### Problem requirements
The stretch from the line with "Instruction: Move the" through the line with "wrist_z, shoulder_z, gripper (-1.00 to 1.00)" in the records below: write it out exactly, and nothing else.

Dataset below:

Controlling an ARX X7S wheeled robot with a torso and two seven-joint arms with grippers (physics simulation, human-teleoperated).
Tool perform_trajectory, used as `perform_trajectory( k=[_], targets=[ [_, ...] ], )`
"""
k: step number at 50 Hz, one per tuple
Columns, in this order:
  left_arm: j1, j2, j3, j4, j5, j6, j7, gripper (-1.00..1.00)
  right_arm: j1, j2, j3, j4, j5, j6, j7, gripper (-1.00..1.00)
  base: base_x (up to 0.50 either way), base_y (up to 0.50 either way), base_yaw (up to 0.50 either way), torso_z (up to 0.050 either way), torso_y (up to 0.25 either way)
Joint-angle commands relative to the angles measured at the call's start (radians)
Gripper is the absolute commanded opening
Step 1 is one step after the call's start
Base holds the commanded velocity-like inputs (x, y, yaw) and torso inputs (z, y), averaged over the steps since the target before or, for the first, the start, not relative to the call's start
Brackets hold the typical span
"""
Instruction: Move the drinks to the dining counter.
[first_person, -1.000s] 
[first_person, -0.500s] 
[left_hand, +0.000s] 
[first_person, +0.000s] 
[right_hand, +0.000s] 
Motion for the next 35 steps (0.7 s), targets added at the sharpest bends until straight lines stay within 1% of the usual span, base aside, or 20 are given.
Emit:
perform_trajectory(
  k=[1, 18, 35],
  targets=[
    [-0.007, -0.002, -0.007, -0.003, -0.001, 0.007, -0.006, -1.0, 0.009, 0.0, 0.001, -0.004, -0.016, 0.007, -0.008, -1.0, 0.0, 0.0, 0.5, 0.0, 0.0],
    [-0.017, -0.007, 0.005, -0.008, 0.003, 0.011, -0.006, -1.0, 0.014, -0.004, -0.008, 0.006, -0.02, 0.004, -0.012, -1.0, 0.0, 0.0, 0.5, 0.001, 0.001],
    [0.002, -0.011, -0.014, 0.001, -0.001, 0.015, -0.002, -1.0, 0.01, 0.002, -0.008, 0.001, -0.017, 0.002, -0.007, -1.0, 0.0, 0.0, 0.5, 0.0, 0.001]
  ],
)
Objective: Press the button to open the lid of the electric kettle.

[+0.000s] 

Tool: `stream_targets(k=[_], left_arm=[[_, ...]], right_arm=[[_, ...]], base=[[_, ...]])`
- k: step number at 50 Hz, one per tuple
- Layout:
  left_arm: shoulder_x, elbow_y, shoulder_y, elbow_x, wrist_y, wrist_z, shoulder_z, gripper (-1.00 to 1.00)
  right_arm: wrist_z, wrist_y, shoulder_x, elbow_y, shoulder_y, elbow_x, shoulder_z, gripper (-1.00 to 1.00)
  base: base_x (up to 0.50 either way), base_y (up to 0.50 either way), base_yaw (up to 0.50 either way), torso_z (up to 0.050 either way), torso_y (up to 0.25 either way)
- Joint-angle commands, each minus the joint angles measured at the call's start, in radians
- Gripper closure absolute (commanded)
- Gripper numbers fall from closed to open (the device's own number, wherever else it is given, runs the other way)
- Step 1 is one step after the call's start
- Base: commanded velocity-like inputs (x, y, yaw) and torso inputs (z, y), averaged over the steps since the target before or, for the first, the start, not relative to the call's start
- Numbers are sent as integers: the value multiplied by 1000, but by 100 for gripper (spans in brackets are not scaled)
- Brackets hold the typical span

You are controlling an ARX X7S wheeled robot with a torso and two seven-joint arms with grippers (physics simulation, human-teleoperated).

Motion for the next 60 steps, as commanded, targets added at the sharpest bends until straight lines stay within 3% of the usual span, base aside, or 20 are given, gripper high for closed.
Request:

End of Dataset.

### Finished exercise
Instruction: Move the drinks to the dining counter.
[first_person, -1.000s] 
[first_person, -0.500s] 
[left_hand, +0.000s] 
[first_person, +0.000s] 
[right_hand, +0.000s] 
Motion for the next 35 steps (0.7 s), targets added at the sharpest bends until straight lines stay within 1% of the usual span, base aside, or 20 are given.
Emit:
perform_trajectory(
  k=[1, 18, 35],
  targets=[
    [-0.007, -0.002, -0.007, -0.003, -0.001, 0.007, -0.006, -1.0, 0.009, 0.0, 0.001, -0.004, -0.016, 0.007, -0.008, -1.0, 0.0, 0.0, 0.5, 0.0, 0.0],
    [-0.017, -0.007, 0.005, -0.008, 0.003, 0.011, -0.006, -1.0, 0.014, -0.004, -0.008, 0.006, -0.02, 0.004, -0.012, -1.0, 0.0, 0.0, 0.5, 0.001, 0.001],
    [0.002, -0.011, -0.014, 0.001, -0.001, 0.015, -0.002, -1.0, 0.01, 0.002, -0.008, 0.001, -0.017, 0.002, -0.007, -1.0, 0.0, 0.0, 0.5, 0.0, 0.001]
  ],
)
Objective: Press the button to open the lid of the electric kettle.

[+0.000s] 

Tool: `stream_targets(k=[_], left_arm=[[_, ...]], right_arm=[[_, ...]], base=[[_, ...]])`
- k: step number at 50 Hz, one per tuple
- Layout:
  left_arm: shoulder_x, elbow_y, shoulder_y, elbow_x, wrist_y, wrist_z, shoulder_z, gripper (-1.00 to 1.00)

For this exercise, nothing more is required.